Calcium-Induced Redox Microdimains at the ER-Mitochondrial Interface

Abstract

Diverse interactions between Ca2+ and reactive oxygen species (ROS) signalling are thought to exist and be of both physiological and pathophysiological relevance. We hypothesized that ROS and Ca2+ interact locally at the ER-mitochondrial interface to induce mitochondrial Ca2+-overload and subsequent permeability transition. To test the relationship between ROS and Ca2+, we used genetically-encoded tools to selectively generate and measure ROS at confined locations within HepG2 and MEF cells. Using Killer Red (KR) targeted to the ER-mitochondrial interface or nucleus, we selectively controled the oxidation of these compartments with illumination. When KR was targetted to the ER-Mitochondrial interface, illumination caused a >3-fold increase in cytoplasmic Ca2+ response to a low-dose IP3-linked agonist as measured with fura 2, whereas illumination of the KR targeted to the nucleus was ineffective. These data demonstrate that ROS generated at the ER-mitochondrial interface are capable of sensitizing Ca2+ release, whereas more distant ROS was not. To test if (patho)physiological conditioins could oxidise the ER-mitochondrial interface in the same way, we utilized the genetically-encoded ratiometric sensor HyPer and the redox de-sensitized derivative SypHer to control for non-specific changes. These probes, targeted to the ER-mitochondrial interface or nucleus, are positioned to assess redox changes at a local level. When permeabilized MEF cells were subject to mitochondrial Ca2+ overload, a cyclosporine A-sensitive decrese in mitochondrial membrane potential, consistent with permeability transition, was observed.
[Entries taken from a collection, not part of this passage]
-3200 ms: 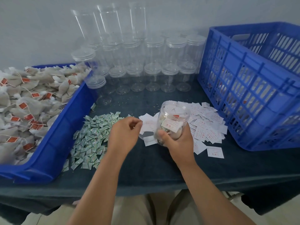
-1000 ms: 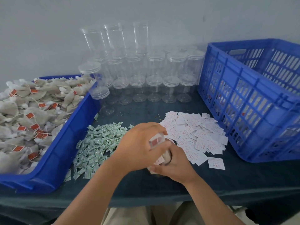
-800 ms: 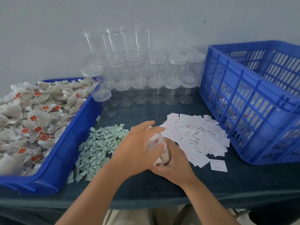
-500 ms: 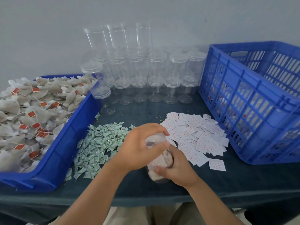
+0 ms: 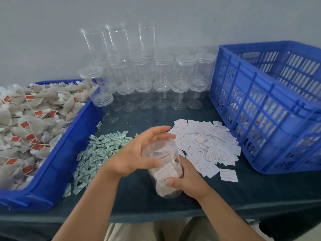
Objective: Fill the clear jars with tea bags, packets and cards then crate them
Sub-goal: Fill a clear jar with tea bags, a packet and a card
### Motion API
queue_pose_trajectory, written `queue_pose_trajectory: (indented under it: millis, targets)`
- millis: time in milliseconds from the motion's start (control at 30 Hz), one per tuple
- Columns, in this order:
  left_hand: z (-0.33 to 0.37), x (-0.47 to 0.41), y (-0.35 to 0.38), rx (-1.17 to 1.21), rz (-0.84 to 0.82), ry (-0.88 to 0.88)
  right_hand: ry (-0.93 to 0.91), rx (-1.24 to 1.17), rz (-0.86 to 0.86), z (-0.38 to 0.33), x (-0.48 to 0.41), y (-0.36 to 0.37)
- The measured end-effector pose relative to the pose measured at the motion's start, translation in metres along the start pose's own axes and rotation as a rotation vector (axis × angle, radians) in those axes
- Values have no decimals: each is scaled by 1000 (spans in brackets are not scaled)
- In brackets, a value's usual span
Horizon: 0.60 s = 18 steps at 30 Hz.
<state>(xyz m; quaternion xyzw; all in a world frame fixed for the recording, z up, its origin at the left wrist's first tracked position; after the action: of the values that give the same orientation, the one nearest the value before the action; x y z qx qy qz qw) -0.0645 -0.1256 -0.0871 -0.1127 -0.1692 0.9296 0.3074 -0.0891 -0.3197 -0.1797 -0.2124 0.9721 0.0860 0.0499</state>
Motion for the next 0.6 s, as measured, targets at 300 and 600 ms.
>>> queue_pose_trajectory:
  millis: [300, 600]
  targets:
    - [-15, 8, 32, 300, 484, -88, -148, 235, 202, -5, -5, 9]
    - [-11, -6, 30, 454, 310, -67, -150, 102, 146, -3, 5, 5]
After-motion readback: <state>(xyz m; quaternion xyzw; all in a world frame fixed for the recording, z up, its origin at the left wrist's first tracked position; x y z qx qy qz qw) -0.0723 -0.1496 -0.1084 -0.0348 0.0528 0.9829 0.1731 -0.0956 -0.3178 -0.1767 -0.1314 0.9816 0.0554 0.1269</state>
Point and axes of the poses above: each hand's wrist, its own x-axis away from the middle knuckle, its own y-axis out of the palm, z = x × y, the point moved 2 cm from there along -x, towards the middle knuckle, and after that the axes turned 7 degrees about -x, right-handed, at the moved point
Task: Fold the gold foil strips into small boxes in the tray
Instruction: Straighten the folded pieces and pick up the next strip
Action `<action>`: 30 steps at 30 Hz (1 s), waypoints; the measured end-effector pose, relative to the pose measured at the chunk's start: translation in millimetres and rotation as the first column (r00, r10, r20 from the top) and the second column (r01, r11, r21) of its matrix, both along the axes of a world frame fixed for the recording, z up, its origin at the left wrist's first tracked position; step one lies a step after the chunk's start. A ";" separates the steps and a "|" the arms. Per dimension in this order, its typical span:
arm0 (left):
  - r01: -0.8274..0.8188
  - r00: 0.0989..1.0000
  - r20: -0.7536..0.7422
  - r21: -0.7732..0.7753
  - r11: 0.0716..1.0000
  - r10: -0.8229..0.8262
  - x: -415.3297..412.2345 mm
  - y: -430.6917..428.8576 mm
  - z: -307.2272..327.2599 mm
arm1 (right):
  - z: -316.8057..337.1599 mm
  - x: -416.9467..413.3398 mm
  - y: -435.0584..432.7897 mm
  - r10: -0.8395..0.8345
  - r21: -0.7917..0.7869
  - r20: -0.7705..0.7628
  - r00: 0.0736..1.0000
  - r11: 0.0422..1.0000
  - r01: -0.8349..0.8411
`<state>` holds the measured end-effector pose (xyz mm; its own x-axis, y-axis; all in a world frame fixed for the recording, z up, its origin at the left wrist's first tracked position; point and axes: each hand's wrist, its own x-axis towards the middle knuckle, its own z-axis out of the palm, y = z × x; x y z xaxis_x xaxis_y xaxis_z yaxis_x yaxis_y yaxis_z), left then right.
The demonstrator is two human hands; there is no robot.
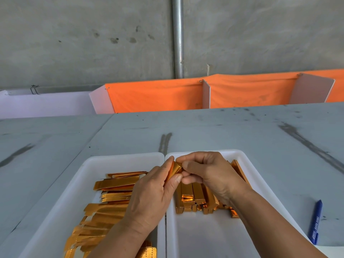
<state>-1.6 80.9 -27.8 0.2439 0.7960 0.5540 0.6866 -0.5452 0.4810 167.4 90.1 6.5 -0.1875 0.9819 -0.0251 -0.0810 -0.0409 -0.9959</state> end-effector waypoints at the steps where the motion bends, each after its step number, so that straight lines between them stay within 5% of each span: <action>1: -0.005 1.000 -0.013 0.006 1.000 0.005 -0.3 -0.1 0.4 | -0.5 -0.6 0.3 -0.003 0.005 -0.001 1.000 1.000 0.003; 13: -0.053 0.994 -0.091 0.054 0.997 0.058 1.5 -3.1 2.7 | 0.4 0.7 1.0 -0.006 0.015 -0.051 0.999 1.000 0.007; 30: -0.073 0.997 -0.034 0.050 0.996 0.075 2.1 -2.6 0.6 | -3.0 -5.7 -3.5 -0.046 0.146 0.102 0.994 0.989 0.030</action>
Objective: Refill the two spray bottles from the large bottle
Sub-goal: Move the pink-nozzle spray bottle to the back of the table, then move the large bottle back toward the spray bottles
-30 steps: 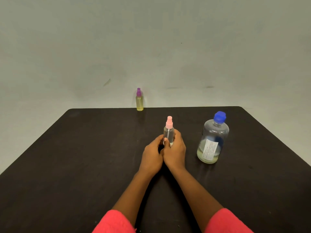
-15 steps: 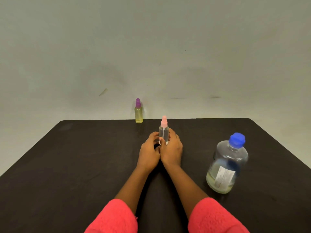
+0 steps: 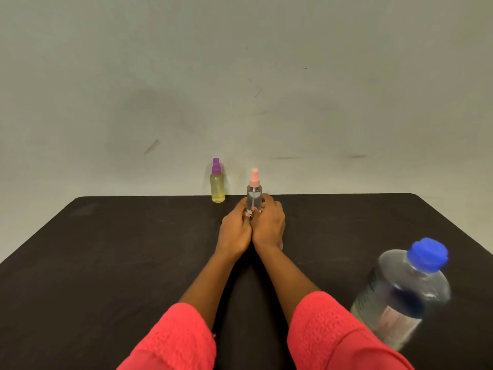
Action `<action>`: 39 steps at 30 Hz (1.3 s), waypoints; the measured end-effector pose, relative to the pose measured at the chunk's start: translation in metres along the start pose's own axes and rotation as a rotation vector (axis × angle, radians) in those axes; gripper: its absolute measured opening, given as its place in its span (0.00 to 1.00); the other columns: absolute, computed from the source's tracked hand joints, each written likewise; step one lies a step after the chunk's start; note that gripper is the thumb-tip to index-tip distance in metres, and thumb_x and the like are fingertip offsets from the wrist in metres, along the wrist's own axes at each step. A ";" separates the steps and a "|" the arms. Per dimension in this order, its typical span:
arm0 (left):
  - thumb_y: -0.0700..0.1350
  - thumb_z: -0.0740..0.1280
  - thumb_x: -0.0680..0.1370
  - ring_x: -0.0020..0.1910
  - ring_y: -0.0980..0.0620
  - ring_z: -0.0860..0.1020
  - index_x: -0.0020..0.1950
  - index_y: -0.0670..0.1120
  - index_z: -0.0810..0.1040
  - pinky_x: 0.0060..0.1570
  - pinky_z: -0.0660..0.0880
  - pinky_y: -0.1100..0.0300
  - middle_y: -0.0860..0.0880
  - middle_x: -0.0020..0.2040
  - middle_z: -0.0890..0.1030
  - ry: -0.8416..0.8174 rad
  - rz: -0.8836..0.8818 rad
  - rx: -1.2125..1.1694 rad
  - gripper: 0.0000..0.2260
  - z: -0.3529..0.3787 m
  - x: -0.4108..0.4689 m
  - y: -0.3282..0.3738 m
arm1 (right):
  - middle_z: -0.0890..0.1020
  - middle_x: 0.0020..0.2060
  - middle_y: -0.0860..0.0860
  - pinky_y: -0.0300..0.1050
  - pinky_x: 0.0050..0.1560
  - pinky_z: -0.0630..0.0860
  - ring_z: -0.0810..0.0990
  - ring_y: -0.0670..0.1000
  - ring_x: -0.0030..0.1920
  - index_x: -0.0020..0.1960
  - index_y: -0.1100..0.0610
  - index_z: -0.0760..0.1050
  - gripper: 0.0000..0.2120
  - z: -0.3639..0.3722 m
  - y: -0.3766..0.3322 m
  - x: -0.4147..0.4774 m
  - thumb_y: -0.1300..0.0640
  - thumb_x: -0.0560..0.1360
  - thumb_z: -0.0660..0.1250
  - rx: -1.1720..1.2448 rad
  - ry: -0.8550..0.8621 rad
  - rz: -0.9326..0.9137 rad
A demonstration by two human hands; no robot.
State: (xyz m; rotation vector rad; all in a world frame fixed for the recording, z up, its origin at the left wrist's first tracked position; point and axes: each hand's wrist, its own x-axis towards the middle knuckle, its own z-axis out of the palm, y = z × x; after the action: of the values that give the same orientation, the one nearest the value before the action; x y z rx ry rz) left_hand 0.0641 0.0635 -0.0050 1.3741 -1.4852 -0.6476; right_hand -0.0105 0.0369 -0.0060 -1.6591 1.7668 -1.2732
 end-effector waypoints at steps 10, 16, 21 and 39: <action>0.53 0.55 0.83 0.48 0.55 0.78 0.64 0.48 0.73 0.52 0.74 0.59 0.53 0.48 0.79 0.055 -0.047 0.006 0.16 0.006 0.042 -0.009 | 0.76 0.58 0.56 0.44 0.51 0.75 0.77 0.55 0.55 0.67 0.58 0.70 0.17 0.021 -0.004 0.038 0.55 0.80 0.62 0.006 -0.034 -0.030; 0.52 0.55 0.83 0.47 0.56 0.78 0.65 0.46 0.72 0.47 0.72 0.63 0.53 0.47 0.79 0.073 -0.059 0.006 0.17 0.007 0.048 -0.012 | 0.78 0.56 0.57 0.48 0.51 0.77 0.78 0.56 0.53 0.63 0.61 0.71 0.13 0.024 -0.006 0.044 0.58 0.80 0.61 0.016 -0.042 -0.030; 0.52 0.55 0.83 0.50 0.54 0.78 0.65 0.45 0.72 0.46 0.71 0.64 0.51 0.50 0.79 0.063 -0.062 0.000 0.16 0.007 0.048 -0.012 | 0.79 0.53 0.57 0.47 0.47 0.76 0.79 0.56 0.51 0.59 0.61 0.72 0.11 0.026 -0.007 0.045 0.58 0.80 0.60 0.011 -0.051 -0.018; 0.52 0.55 0.83 0.71 0.49 0.67 0.76 0.43 0.59 0.63 0.63 0.63 0.46 0.71 0.69 0.085 -0.185 -0.058 0.24 0.001 -0.026 0.021 | 0.74 0.61 0.53 0.47 0.59 0.75 0.75 0.50 0.59 0.67 0.57 0.66 0.18 -0.012 -0.007 -0.021 0.60 0.78 0.63 0.152 -0.018 0.021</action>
State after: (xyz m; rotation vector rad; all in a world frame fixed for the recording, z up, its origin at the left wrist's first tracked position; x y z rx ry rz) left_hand 0.0517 0.0924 0.0057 1.4868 -1.2728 -0.7332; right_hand -0.0118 0.0618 -0.0004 -1.5587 1.6292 -1.3432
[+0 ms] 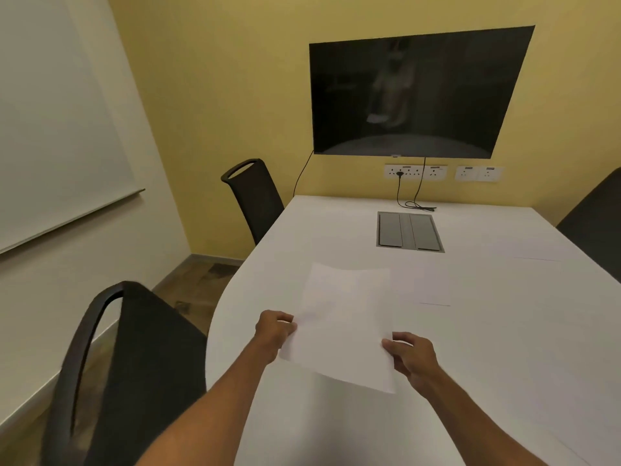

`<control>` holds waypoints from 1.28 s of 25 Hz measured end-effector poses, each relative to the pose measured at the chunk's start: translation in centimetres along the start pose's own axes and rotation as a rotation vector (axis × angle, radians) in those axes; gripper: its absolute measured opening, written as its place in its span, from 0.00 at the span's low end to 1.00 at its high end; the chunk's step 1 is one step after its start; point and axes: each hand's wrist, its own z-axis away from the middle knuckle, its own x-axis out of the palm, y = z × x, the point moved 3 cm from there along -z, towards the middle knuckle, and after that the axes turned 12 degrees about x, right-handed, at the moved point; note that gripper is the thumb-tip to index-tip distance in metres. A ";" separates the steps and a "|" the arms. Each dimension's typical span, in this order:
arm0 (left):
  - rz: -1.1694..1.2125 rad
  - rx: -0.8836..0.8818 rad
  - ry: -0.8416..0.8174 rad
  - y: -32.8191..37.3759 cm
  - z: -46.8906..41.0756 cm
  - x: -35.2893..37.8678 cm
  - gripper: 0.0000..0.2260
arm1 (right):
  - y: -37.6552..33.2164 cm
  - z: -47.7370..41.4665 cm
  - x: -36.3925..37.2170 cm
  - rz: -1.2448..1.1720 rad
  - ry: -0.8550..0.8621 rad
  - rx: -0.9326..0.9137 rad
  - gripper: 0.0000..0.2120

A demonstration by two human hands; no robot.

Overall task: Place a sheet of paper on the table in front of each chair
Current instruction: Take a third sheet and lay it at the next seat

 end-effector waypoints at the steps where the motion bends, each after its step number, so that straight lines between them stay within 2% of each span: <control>1: 0.008 0.008 -0.006 -0.2 0.9 -1.4 0.09 | 0.8 1.3 0.9 -0.019 0.005 0.000 0.07; 9: 0.034 0.057 -0.050 -0.9 2.7 -9.4 0.10 | 4.5 7.0 6.7 -0.116 0.009 -0.022 0.07; 18: -0.005 0.056 -0.083 -1.5 -5.5 -10.4 0.07 | 4.0 2.2 10.7 -0.187 0.013 -0.009 0.07; 22: -0.041 -0.003 -0.191 -3.1 -8.3 -9.7 0.06 | 5.3 0.6 11.3 -0.204 0.065 0.034 0.07; 24: -0.047 -0.037 -0.262 -3.5 -9.3 -9.5 0.09 | 6.1 0.3 11.8 -0.219 0.080 0.050 0.07; 32: -0.121 -0.049 -0.487 -5.6 -16.5 -9.4 0.10 | 9.3 -1.2 15.8 -0.327 0.237 0.078 0.09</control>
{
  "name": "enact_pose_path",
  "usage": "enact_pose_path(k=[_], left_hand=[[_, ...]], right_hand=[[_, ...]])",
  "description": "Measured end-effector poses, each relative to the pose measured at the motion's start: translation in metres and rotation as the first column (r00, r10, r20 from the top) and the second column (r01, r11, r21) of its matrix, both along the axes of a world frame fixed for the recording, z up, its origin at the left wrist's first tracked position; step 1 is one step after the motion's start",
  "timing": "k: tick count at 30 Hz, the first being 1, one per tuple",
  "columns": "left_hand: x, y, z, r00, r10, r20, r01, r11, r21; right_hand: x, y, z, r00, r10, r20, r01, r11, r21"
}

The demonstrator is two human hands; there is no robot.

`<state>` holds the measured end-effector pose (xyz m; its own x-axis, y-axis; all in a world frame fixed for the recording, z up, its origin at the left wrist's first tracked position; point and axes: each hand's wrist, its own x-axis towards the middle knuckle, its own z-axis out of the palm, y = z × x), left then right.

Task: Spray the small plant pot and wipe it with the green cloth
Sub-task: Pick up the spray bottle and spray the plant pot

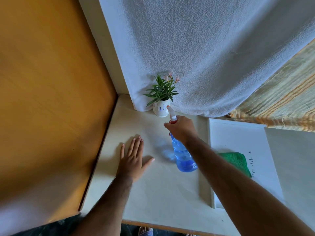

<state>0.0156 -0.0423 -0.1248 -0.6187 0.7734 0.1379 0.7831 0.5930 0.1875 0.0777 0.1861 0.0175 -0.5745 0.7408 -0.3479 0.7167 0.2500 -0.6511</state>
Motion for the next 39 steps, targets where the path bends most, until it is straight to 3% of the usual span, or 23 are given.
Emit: enact_pose_path(k=[11, 27, 31, 33, 36, 39], left_hand=[[0.000, 0.000, 0.002, 1.000, 0.005, 0.015, -0.005, 1.000, -0.029], [-0.001, 0.000, 0.006, 0.999, 0.010, 0.043, -0.006, 0.996, -0.086], [-0.003, -0.002, 0.008, 0.998, 0.016, 0.062, -0.010, 0.996, -0.093], [-0.002, -0.001, 0.009, 0.998, 0.006, 0.068, 0.000, 0.996, -0.084], [-0.002, -0.001, 0.008, 0.998, -0.003, 0.066, 0.008, 0.997, -0.077], [-0.002, -0.001, 0.008, 0.999, -0.013, 0.051, 0.017, 0.998, -0.068]], right_hand=[[-0.010, -0.005, 0.004, 0.993, -0.053, 0.106, 0.050, 0.998, 0.035], [-0.008, -0.003, -0.001, 0.996, -0.012, 0.085, 0.008, 0.999, 0.047], [0.004, -0.003, 0.001, 0.999, -0.047, 0.002, 0.046, 0.997, 0.060], [0.019, -0.001, 0.004, 0.987, -0.106, -0.119, 0.110, 0.994, 0.027], [0.043, 0.004, 0.014, 0.911, -0.194, -0.365, 0.212, 0.977, 0.011], [0.063, 0.013, 0.030, 0.830, -0.216, -0.514, 0.278, 0.960, 0.045]])
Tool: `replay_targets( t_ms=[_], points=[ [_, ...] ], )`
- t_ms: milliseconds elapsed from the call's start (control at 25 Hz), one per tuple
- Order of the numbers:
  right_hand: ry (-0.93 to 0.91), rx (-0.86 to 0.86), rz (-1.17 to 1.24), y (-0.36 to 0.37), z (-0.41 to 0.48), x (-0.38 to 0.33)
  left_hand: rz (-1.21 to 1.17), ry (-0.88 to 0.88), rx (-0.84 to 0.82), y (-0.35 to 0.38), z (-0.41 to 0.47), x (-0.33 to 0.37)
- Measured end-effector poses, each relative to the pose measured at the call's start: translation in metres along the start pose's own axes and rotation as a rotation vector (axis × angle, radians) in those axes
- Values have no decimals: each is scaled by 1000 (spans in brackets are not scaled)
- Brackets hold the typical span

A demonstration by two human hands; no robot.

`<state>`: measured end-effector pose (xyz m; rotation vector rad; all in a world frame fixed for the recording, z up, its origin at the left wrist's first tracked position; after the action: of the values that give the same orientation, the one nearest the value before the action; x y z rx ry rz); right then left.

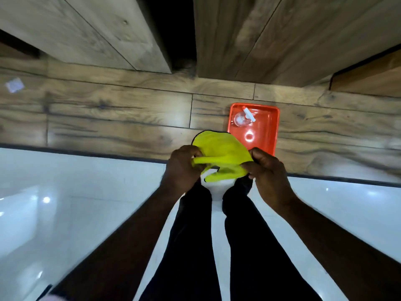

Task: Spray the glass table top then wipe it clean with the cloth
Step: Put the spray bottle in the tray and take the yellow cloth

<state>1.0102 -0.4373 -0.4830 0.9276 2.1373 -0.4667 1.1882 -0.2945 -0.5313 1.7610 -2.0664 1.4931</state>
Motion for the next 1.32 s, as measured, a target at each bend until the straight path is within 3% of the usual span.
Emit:
replay_targets(
  t_ms=[120, 280, 400, 480, 680, 840, 960, 1120, 1240, 1320],
  points=[
    [-85, 10, -204, -18, -44, -45, -41, -55, 41, -78, -55, 18],
    [-320, -70, -680, -6, -94, -110, -132, 58, 188, -182, -139, 87],
    [-562, -406, -670, 65, -137, -168, -38, 215, 128, -213, -195, 151],
    [-654, -652, -611, 111, -163, -200, -126, 217, 147, -218, -229, 171],
    [-811, -958, -496, 179, -253, -239, -443, -95, 603, -240, -363, 126],
    [-893, -1126, -430, 241, -344, -248, -471, -238, 716, -204, -488, 65],
    [-842, -1312, -414, 301, -415, -248, -577, -408, 1082, -177, -586, 11],
    [-853, -1499, -492, 378, -500, -212, -788, -444, 1535, -157, -694, -40],
    [-850, -1651, -503, 437, -575, -156, -761, -544, 1853, -138, -779, -84],
    [-857, -1747, -516, 473, -626, -118, -652, -629, 1953, -129, -838, -112]
  ],
)
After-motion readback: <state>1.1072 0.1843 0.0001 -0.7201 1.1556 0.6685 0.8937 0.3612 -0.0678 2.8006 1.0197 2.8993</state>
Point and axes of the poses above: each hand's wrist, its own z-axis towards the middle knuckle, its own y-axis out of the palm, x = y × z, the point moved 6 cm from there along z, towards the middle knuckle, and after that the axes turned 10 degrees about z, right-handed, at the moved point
This was accompanied by a pronounced burst of H2O2 at the ER-mitochondrial interface but not the nucleus. These data demonstrate that the ER-mitocondrial interface may host a local redox microdomain and that ROS generated at locations immediately apposed to Ca2+-transport proteins, such as the IP3 receptor, sensitize Ca2+ release whereas distant ROS did not. These observations underline the critical role of spatial organization in ROS-Ca2+ crosstalk in mitochondrial signalling.